As in experiment 1, we also analyzed speakers' voice amplitude. The group average voice amplitude can be seen in Fig. 8. The baseline voice amplitude average of experiment 2 (trials 6–20) was 66.6 dBA SPL (s.e. = 1.1 dBA SPL) and was significantly higher than that of 0DL in experiment 1 [trials 6–20: t(18) = −6.263, p < 0.001], but it was not different from that of 100DL in experiment 1 [t(18) = 1.68, p = 0.11].

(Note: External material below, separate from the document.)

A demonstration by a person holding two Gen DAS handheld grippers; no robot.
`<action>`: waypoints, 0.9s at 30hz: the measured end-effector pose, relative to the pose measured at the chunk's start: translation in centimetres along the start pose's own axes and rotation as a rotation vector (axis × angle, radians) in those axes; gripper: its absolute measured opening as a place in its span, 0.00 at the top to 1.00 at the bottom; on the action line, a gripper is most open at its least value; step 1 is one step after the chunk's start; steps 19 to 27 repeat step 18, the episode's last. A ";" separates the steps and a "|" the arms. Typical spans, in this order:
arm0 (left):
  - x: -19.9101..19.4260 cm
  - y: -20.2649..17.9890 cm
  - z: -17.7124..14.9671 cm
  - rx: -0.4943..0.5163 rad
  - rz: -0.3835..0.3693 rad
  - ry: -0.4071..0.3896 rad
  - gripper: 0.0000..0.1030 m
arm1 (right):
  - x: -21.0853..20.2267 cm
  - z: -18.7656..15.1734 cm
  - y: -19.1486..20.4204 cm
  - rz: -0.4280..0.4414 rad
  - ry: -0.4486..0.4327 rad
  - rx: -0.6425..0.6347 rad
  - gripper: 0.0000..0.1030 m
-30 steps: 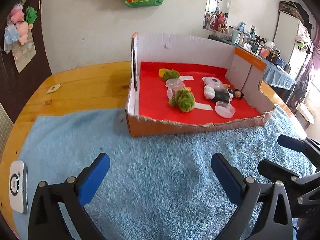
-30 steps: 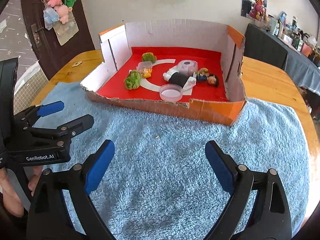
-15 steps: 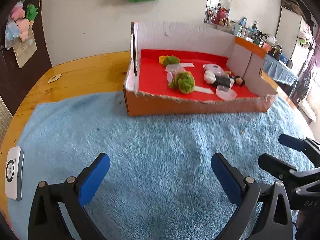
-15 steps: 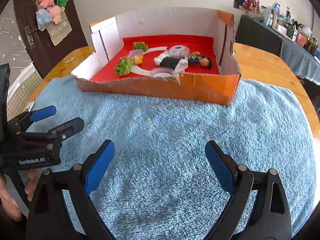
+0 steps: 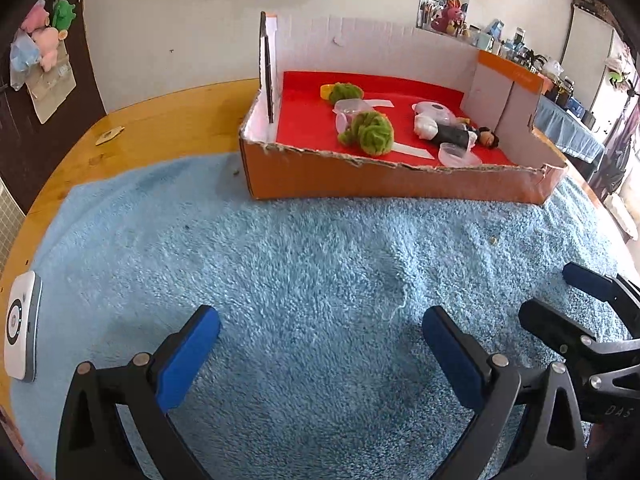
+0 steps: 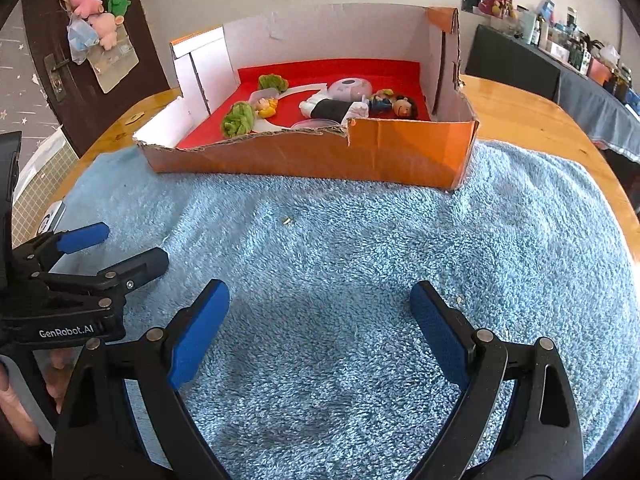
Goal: Organize objects
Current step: 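Withdraw both open tools from the box back over the towel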
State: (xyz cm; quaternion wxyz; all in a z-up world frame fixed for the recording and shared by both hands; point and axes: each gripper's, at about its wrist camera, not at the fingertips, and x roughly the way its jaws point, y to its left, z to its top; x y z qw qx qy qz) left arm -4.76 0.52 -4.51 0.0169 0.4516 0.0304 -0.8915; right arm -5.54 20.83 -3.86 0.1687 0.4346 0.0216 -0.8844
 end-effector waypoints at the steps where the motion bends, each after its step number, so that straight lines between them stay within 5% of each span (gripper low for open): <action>1: 0.0 -0.1 -0.1 0.004 0.006 0.002 0.00 | 0.0 0.0 0.0 -0.003 -0.003 -0.002 0.10; 27: 0.1 -0.2 -0.4 0.006 0.013 -0.015 0.00 | 0.6 -0.3 0.3 -0.029 -0.021 -0.027 0.04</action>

With the same definition used to estimate the threshold for formant compensation in experiment 1, we estimated the trial at which each speaker started decreasing voice amplitude (voice amplitude threshold). On average, our speakers started decreasing voice amplitude at trial 62.7 (s.e. = 9.2 trial), which corresponds to a 60 ms delay. Therefore, we estimated that voice amplitude threshold to be 60 ms.
C. Discussion
The compensation magnitude of F1 production in response to an increase F1 by 200 Hz was found to be linearly modulated by the amount of auditory delay such that compensation behavior increased as the delay amount decreased. One possible explanation for the results is that auditory delay changes the contribution of somatosensory versus auditory feedback used to monitor the accuracy of speech production. With an auditory delay, an error assessment is initiated with somatosensory feedback before auditory feedback becomes available. Simultaneous sensory feedback may be preferred or weighted more than sensory feedback that is not simultaneous when multiple sensory feedback modalities are available for assessment of the accuracy of motoric behavior. Thus, as the temporal disparity between somatosensory feedback and auditory feedback becomes larger due to an auditory delay, the reliance on somatosensory feedback might become larger because it is deemed the more reliable sensory feedback due to temporal congruency.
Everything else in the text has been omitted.